* [WHAT TO WORK ON] Find "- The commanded" below and begin at its line; stop after the line with "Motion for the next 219". Output those lines exactly, without pictures.

★ ★ ★ ★ ★ ★ ★

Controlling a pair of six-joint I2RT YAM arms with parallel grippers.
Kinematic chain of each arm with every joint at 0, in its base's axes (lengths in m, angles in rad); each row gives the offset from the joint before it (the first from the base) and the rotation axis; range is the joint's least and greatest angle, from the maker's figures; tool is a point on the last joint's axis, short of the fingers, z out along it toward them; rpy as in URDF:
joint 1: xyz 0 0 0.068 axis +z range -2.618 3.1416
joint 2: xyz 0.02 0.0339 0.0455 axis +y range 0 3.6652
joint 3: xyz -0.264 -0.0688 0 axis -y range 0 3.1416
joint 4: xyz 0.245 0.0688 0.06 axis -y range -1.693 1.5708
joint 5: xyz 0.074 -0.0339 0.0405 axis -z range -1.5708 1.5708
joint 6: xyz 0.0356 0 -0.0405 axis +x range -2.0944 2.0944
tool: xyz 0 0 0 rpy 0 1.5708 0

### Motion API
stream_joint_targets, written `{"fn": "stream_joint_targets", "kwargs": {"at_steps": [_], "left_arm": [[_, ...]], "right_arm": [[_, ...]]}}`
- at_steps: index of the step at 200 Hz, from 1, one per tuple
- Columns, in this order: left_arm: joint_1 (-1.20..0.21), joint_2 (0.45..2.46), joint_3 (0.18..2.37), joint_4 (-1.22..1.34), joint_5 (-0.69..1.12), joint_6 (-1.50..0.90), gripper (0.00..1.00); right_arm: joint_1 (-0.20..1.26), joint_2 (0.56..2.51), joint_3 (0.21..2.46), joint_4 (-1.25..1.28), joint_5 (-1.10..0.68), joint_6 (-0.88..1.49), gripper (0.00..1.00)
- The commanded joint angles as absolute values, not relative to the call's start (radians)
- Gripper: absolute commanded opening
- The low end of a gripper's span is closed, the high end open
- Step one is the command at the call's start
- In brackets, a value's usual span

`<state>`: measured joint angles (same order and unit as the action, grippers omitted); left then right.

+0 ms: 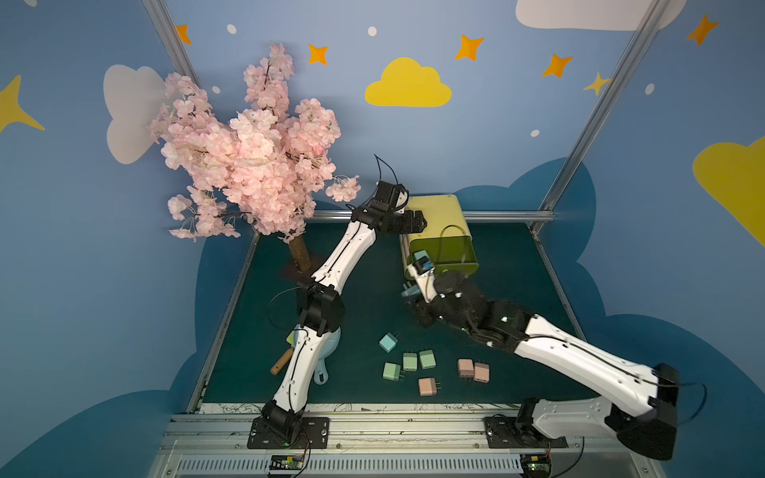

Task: Place the plugs into the drawer by color
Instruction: Place the plug in the drawer.

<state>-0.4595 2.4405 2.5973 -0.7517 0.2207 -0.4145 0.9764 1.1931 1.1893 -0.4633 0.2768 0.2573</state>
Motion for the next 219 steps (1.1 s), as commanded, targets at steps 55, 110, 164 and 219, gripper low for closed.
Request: {"fn": "stream_joint_targets", "kwargs": {"at_steps": [55, 110, 164, 219], "left_arm": [[-0.48, 2.386, 2.576, -0.766, 0.166, -0.399, 0.93], [-0.479, 2.389, 2.562, -0.762, 0.148, -0.404, 0.93], [-0.484, 2.384, 2.562, -0.761, 0.127, -0.393, 0.93], [-0.483, 2.388, 2.562, -0.76, 0.13, -0.402, 0.93]], "right_arm": [[0.571, 1.357, 1.467, -0.705, 0.097, 0.275, 0.38], [0.494, 1.634, 1.71, -0.789, 0.0, 0.236, 0.39], [0.489, 1.766, 1.742, -0.76, 0.04, 0.233, 0.41], [0.479, 1.849, 1.782, -0.767, 0.051, 0.226, 0.44]]}}
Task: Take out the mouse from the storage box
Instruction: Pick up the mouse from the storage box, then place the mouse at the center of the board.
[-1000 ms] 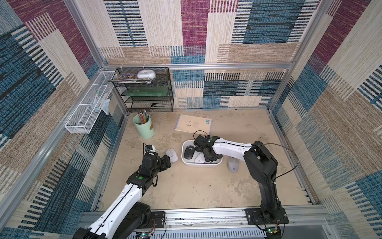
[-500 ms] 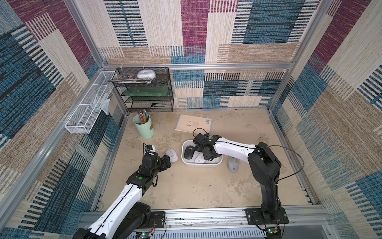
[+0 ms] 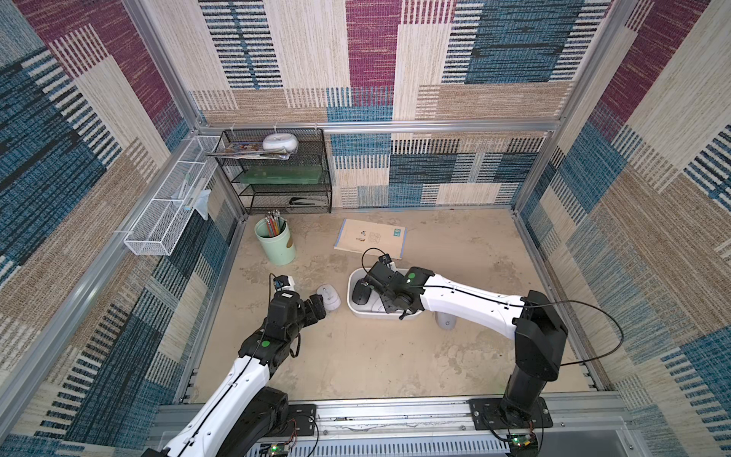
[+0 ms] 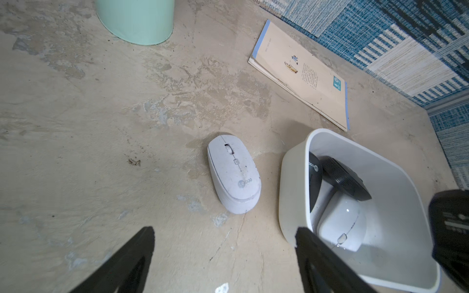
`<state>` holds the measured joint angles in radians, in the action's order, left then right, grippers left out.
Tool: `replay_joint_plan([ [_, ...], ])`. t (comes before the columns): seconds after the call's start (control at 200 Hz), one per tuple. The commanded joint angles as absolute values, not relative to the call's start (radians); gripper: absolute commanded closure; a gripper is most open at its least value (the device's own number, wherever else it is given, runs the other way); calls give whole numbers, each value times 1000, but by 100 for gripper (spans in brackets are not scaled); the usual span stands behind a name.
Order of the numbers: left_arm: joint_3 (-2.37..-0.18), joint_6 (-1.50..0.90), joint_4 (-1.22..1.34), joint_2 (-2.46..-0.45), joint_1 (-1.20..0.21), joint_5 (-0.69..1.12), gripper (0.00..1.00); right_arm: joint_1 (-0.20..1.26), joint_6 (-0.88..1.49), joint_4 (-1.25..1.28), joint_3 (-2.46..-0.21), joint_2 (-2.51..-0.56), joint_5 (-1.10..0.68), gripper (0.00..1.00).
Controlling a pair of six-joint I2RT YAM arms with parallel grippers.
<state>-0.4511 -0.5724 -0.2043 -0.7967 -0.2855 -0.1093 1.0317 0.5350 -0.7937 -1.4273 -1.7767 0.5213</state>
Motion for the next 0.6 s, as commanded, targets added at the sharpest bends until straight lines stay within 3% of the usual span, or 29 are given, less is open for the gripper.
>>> replay_joint_plan([
  [0.0, -448, -567, -237, -769, -285, -177, 9, 1105, 518, -805, -1435, -1769, 548, 79],
  [0.21, -431, -583, -283, -697, -285, -270, 9, 1227, 532, -764, -1408, -1789, 520, 79],
  [0.596, -419, -597, -283, -683, -285, -304, 8, 1295, 546, -744, -1370, -1898, 515, 81],
])
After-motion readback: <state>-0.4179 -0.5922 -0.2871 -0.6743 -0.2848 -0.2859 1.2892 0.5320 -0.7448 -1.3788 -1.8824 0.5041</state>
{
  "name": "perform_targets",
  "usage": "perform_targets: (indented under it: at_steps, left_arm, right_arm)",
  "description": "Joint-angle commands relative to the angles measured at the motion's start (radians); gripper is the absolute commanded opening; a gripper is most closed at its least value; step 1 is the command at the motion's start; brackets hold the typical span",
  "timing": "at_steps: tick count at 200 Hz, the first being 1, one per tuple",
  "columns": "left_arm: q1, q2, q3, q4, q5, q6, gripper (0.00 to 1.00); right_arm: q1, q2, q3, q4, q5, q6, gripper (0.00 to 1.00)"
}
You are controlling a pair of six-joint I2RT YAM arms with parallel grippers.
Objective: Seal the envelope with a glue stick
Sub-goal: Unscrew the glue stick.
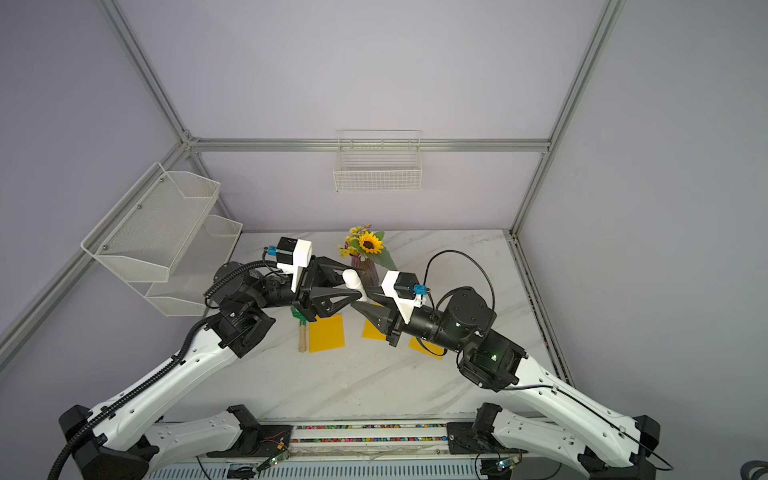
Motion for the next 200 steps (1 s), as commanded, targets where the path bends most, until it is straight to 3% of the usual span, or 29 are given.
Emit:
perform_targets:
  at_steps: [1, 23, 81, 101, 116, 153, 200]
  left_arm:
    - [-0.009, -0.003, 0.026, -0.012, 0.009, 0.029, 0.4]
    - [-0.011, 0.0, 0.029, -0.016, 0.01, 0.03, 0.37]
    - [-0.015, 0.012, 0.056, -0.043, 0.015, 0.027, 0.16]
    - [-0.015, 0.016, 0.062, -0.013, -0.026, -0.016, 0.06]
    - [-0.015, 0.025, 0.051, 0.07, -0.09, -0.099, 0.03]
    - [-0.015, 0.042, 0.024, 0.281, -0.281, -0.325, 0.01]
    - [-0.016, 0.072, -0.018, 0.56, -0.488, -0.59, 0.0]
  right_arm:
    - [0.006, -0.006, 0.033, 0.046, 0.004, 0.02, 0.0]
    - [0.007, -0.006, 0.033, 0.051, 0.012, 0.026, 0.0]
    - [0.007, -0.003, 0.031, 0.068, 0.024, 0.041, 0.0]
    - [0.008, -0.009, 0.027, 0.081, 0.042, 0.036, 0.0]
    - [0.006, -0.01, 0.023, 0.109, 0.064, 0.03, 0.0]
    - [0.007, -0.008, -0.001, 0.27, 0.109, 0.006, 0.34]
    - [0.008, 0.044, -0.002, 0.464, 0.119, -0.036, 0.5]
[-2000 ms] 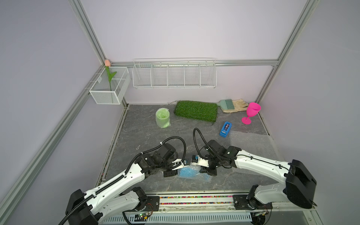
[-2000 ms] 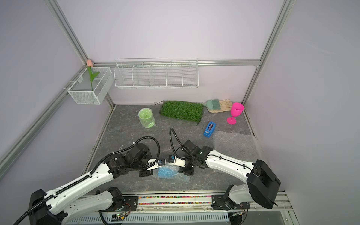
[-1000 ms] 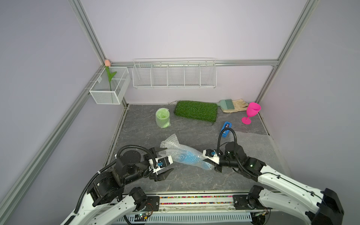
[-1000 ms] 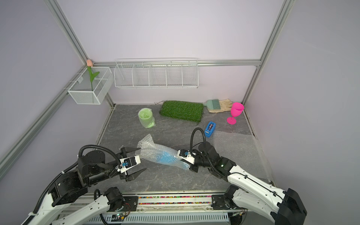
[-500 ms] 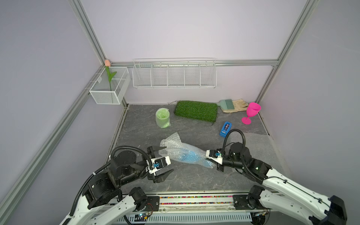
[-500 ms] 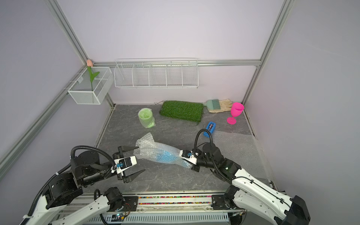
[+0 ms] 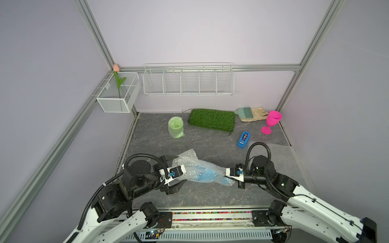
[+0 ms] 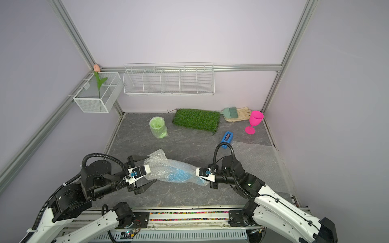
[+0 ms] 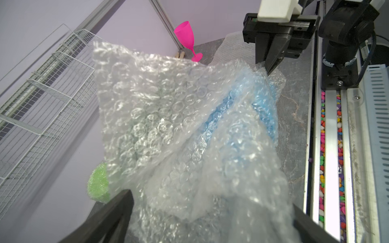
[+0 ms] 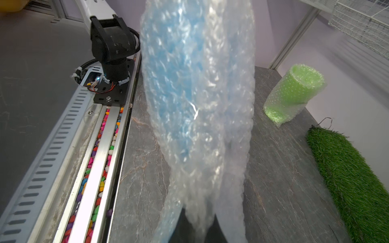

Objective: Wrap wine glasses in bubble wrap
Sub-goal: Wrap the wine glass in bubble wrap.

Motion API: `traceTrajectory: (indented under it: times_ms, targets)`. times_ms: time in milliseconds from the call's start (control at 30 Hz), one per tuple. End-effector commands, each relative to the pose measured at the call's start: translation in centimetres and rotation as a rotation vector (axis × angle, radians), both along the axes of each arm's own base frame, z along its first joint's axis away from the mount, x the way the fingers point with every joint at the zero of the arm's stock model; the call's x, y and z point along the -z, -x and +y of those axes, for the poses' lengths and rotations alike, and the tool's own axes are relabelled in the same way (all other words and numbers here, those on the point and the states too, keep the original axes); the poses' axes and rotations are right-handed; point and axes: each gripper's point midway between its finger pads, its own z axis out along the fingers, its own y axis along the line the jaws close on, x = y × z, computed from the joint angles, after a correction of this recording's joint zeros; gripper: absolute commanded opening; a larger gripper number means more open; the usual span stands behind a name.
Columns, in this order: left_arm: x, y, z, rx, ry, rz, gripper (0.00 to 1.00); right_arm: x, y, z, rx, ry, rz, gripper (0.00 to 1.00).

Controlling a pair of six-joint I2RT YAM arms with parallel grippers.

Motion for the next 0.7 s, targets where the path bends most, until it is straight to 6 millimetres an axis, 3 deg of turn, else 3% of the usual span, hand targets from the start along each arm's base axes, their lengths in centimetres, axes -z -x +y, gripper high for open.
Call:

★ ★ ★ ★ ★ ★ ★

* [SOLUTION FOR THIS PROBLEM]
- The commanded joint angles as absolute values, not relative to the call's start (radians)
- Gripper: absolute commanded opening
- The low end of a gripper's span is closed, the high end open
- Step one is the command at the call's start
- In brackets, a value's usual span

`<state>`: measured joint angles (same order and unit as the action, grippers omitted); left then right.

+0 ms: 

Task: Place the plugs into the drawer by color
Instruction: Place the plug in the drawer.

<state>-0.4595 2.4405 2.5973 -0.7517 0.2207 -0.4145 0.9764 1.1931 1.1893 -0.4633 0.2768 0.2573</state>
Motion for the next 219 steps (1.1 s), as commanded, targets at steps 55, 110, 164 and 219, gripper low for closed.

Nothing further is needed for this answer.